EXERCISE DIRECTIONS: Pull every line with the word "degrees" out of the entries below.

SUPPLIED RECORDS:
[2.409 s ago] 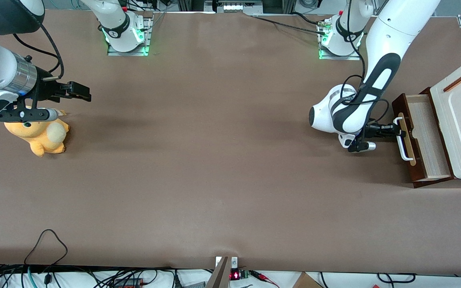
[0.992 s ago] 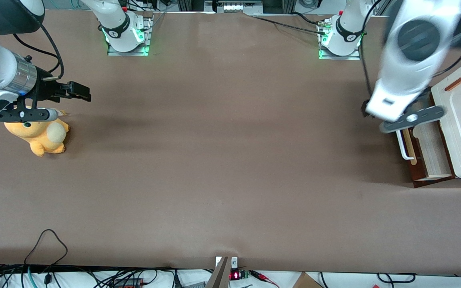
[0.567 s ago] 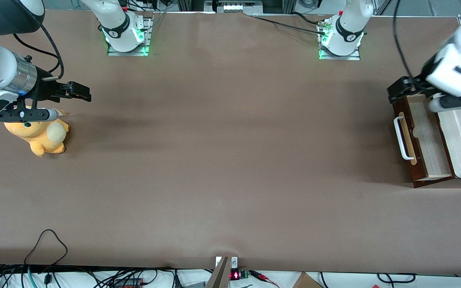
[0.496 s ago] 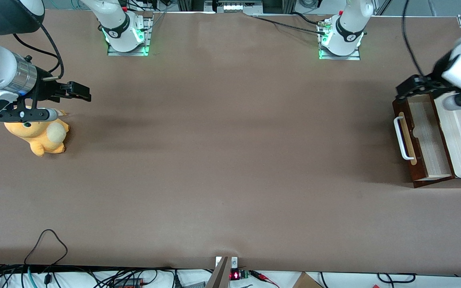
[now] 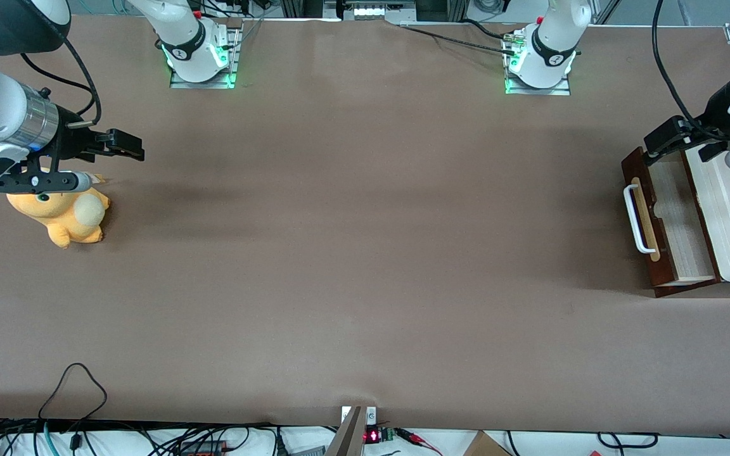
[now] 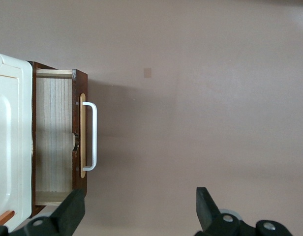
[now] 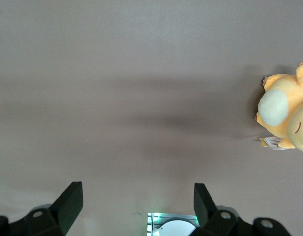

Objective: Open lower drawer with left arm only

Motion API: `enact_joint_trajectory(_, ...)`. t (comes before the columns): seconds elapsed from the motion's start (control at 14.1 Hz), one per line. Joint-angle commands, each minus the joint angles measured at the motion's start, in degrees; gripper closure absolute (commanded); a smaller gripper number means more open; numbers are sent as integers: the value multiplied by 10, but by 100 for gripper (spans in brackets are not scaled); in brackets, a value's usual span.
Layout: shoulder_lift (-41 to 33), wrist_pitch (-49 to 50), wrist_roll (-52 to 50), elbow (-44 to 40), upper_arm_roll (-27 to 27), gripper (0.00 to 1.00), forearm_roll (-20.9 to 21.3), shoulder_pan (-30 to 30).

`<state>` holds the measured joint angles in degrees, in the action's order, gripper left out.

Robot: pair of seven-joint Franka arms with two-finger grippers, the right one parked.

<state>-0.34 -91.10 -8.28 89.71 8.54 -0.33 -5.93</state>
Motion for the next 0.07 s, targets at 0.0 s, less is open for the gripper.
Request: enact_joint_trajectory(0.0,-17,-9,18,17,2,0,-10,-6)
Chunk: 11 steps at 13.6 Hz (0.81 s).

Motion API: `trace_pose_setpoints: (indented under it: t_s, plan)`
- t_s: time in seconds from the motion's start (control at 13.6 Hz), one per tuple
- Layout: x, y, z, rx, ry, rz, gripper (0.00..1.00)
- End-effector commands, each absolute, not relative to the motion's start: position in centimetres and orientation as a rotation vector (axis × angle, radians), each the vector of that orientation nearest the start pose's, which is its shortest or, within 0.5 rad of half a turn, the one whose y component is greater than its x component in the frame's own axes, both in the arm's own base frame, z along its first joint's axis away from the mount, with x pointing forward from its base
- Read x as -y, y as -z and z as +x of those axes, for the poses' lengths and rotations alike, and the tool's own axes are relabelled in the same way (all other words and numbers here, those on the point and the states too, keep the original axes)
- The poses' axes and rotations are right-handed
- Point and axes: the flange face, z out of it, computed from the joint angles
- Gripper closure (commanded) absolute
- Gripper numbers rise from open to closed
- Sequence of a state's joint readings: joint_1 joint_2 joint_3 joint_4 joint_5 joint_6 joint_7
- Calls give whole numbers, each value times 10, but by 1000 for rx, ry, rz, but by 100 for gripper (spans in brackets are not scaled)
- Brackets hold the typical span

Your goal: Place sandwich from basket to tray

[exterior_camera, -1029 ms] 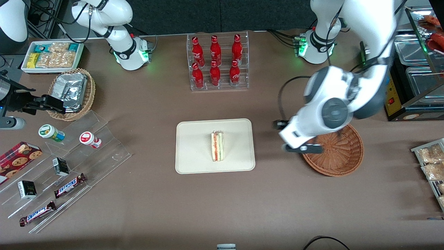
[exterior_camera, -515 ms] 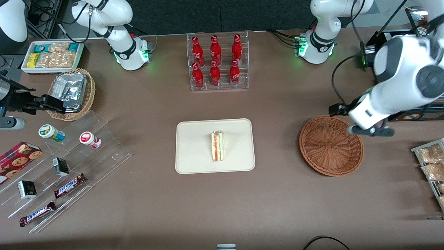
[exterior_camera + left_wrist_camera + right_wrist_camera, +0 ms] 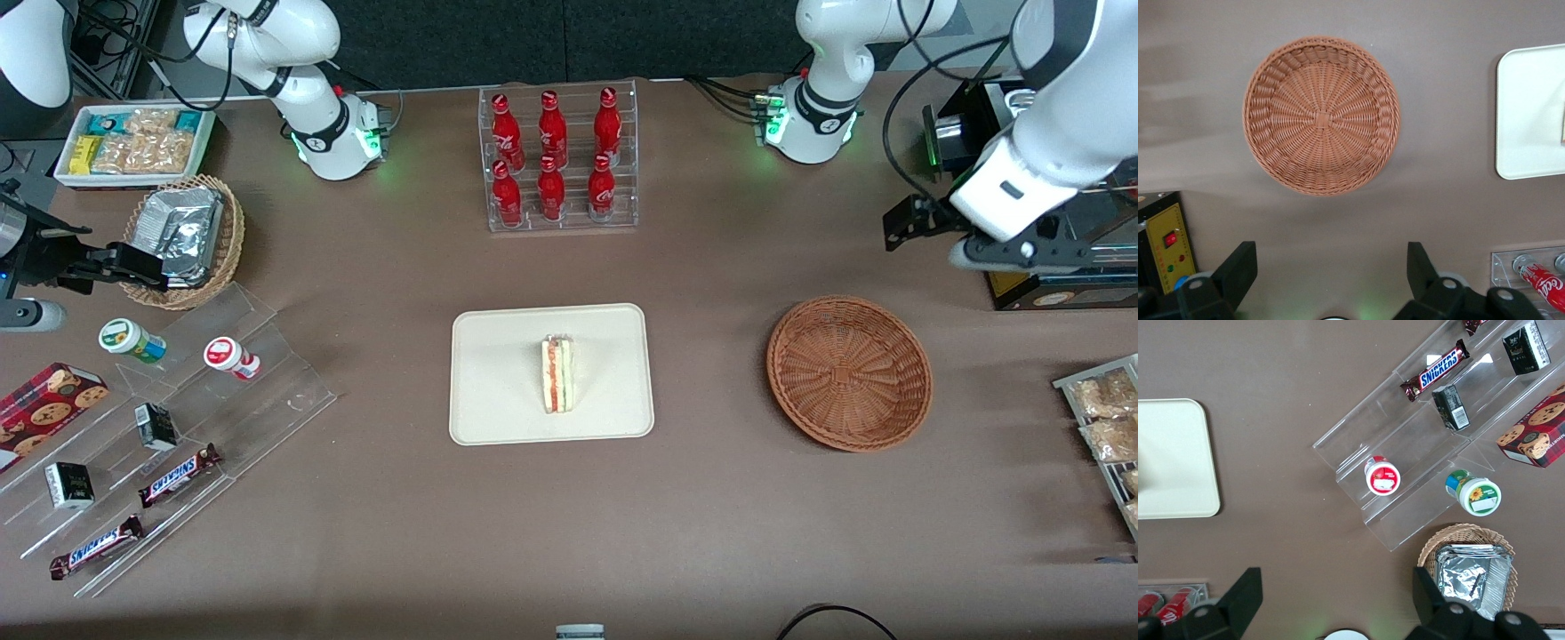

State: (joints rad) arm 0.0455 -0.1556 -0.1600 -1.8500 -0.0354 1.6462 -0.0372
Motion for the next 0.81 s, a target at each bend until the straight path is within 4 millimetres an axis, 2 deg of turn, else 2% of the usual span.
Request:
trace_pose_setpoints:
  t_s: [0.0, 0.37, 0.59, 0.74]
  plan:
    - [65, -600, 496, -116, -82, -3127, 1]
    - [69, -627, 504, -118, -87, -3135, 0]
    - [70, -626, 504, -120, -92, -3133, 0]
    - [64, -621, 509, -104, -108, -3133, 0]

ANSWER FOR THIS EXERCISE:
Motion API: `enact_joint_trajectory(_, ...)`. t (comes before the columns): seconds elapsed from the motion's start (control at 14.1 Hz), one per line. Joint-angle commands, each minus the joint angles measured at the motion's start, in degrees; gripper closure absolute (commanded); a smaller gripper number means more open; numbers are sent as integers: the value multiplied by 10, but by 100 for gripper (spans in brackets are not scaled); in brackets, a value's usual span.
`<state>` holds the measured joint angles in degrees, in the action's order, gripper left out.

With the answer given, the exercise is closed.